8.HL60细胞生长迅速,强烈建议用较大的培养瓶养,用小瓶养的话,换液不及时,很容易死亡。HL60细胞的生长速度一般为2天左右就需要传代。

9.HL60细胞对胎牛血清高度依赖。培养液PH应调为7.20-7.40之间。

10.防污染。HL60细胞生长迅速,较少发生污染,但常规措施应该做好。比如无菌操作,酒精消毒等,培养瓶口建议过火,包括瓶盖,应过火4秒左右。

11.冻存。-20℃小时, -80℃过夜,液氮长期保存。强烈建议液氮长期保存,尽量不要在-80℃长期保存,死亡率很高。
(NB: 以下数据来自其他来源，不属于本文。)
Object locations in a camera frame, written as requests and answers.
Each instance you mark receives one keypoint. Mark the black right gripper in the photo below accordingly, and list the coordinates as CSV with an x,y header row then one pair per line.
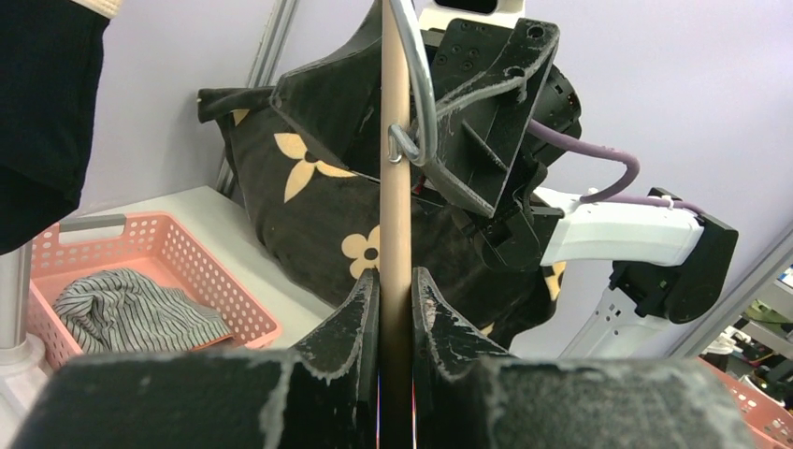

12.复苏。调节水浴箱温度为42°C,并提前在试管内放置10倍培养液,使培养液温度与室温一致。1分钟内融化细胞(禁止摇晃冻存管),移取至试管内,动作要轻,从试管管底开始慢慢,上提移液管,使细胞在培养液内分布均匀,离心,洗2次。

HL-60细胞培养常见问题

1.HL-60细胞生长慢、状态差怎么办

当细胞传代后生长速度慢且状态不佳时,可竖着培养直到培养基变黄,待细胞密度起来后,状态会有所好转。

同时,若HL-60细胞状态很差,可采用半换液的方式:

以T25瓶子为例,瓶子里有5mL培养基,竖起瓶子静置一段时间(竖瓶前拍拍瓶子,让轻贴底部的细胞团浮起来),待细胞沉底(肉眼观察细胞沉底情况),小心吸出2.5mL的培养基,转移到离心管,离心1000rpm 3~5min,用2.5mL新鲜培养基重悬后再放回原瓶。

2.HL-60细胞什么时候传代

HL-60细胞密度达80%-90%,即可进行传代培养,

3.HL-60细胞贴壁吗

HL-60细胞是悬浮细胞,不是贴壁细胞。

4.HL-60细胞用什么培养基

HL-60细胞培养基是80%IMDM+20%FBS +PS

5.HL-60细胞致瘤吗

Yes, in nude mice(subcutaneous myeloid tumors) .Yes,in semi-solid media。

6.HL-60细胞受体表达情况

complement, expressed;Fc, expressed。

7.HL-60细胞基因表达情况

tumor necrosis factor (TNF),also known as tumor necrosis factor alpha(TNF-alpha, TNF alpha),after stimulation with phorbol myristic acid, myc+。

8.HL-60细胞的推荐接种密度是多少

ATCC 建议在补充有 20% 优质胎牛血清的 IMDM中以 1.0-2.0 x 10 5 个活细胞/ml 的密度接种。这些细胞通常会从冷冻保存中缓慢恢复并作为单细胞悬浮液生长。HL-60细胞在条件培养基中生长良好,只需每 2 或 3 天培养瓶中添加一些新鲜培养基即可。应经常进行细胞计数,以确保细胞密度不超过 1 X 10 6 个细胞/ml。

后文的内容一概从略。